22 of 291 comments (clear)

  1. No idea by mynamestolen · · Score: 5, Insightful

    Badly written article. I have no idea what it means.

    --
    work in progress
    1. Re:No idea by Anonymous Coward · · Score: 5, Informative

      No. The issues is whether Steve arranged a kickback to the surgeon and his hospital in exchange for some preferential treatment. Did Jobs get a local (more convenient for him?) procedure, or did it go as far as being bumped up on the transplant list. If the latter, then it implies that Jobs used his money and position to get ahead of others who were also dying.

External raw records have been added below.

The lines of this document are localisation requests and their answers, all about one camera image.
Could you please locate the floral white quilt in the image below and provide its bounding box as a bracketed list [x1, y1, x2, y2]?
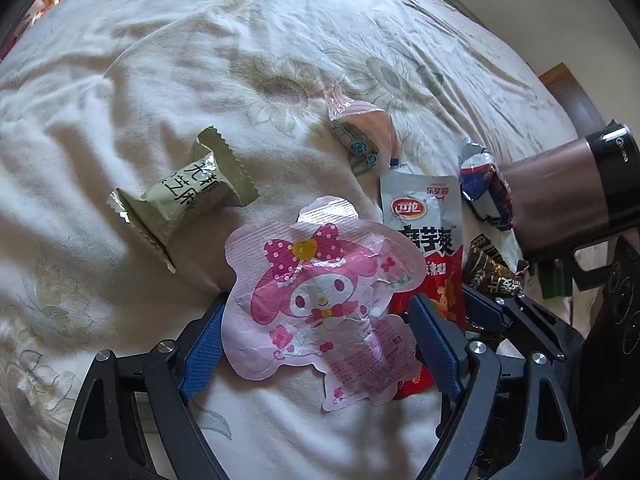
[0, 0, 601, 480]

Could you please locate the pink cartoon snack packet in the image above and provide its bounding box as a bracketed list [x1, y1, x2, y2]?
[221, 196, 425, 413]

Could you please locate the dark brown wheat snack packet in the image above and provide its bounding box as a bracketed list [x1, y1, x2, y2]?
[462, 234, 531, 296]

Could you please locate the blue and white snack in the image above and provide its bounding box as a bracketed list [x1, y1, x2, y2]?
[459, 137, 516, 232]

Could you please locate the bronze and black thermos kettle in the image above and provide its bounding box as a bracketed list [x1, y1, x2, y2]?
[500, 120, 640, 291]

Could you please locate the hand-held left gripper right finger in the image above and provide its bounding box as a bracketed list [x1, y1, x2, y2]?
[407, 292, 586, 480]

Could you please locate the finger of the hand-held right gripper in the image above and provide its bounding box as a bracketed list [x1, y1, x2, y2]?
[462, 284, 568, 363]
[510, 294, 583, 356]

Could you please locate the clear pink snack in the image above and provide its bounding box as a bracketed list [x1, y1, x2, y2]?
[325, 85, 403, 176]

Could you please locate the wooden headboard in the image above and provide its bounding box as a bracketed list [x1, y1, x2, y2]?
[539, 62, 608, 136]

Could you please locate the green snack packet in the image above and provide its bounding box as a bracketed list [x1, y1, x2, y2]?
[106, 127, 258, 275]

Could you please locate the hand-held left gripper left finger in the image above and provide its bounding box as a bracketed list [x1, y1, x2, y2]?
[60, 292, 231, 480]

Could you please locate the white and red snack packet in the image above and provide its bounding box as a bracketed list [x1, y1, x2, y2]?
[380, 172, 466, 401]

    2. Re:No idea by Anonymous Coward · · Score: 4, Informative

      Isn't that exactly how the American health care system works? I'm pretty goddamn sure that's what the republicans have been saying for years now. Those who can pay the most get the best treatment and fuck everyone else. That's it isn't it?

    3. Re:No idea by johnlcallaway · · Score: 4, Insightful

      Yawn ... no story here. Nothing other than vague insinuations without any substantiations. I suppose people like to get worked up over stuff like this to bring other people down a notch or two. At least in their simple minds.

      When there is some real proof, let us know. 'Cuz I can see a different viewpoint...

      Doctor: Nice place you have here Steve
      Steve:Thanks
      Doctor: If you ever decide to get rid of it, let me know. I might be interested in it.
      Steve: You know doc, you've been real good to me. Tell you what, I'll sell it to you for a song to show my appreciation. It's a tough market out there now, and it would be nice to get rid of it.
      Doctor: Wow .. what a great guy you are. Thanks

      I find it interesting that people who always look for the bad in people always seem to find it. Must be a tough life, going around seeing the evil in every little thing while the beauty around you goes unnoticed.

      --
      I rarely read replies, it's my opinion and if you thought about your opinion a little more, I'm OK with that.
    4. Re:No idea by TheRealMindChild · · Score: 4, Interesting

      Not only that, he wasted a liver that could have been used for a lifetime by a person who should have gotten it

      --

      "When life gives you lemons, don't make lemonade. Make life take the lemons back!" -- Cave Johnson
    5. Re:No idea by Anonymous Coward · · Score: 5, Insightful

      I read an article some time ago about this...don't recall where. Steve Jobs' health status was used as a springboard to discuss the issue.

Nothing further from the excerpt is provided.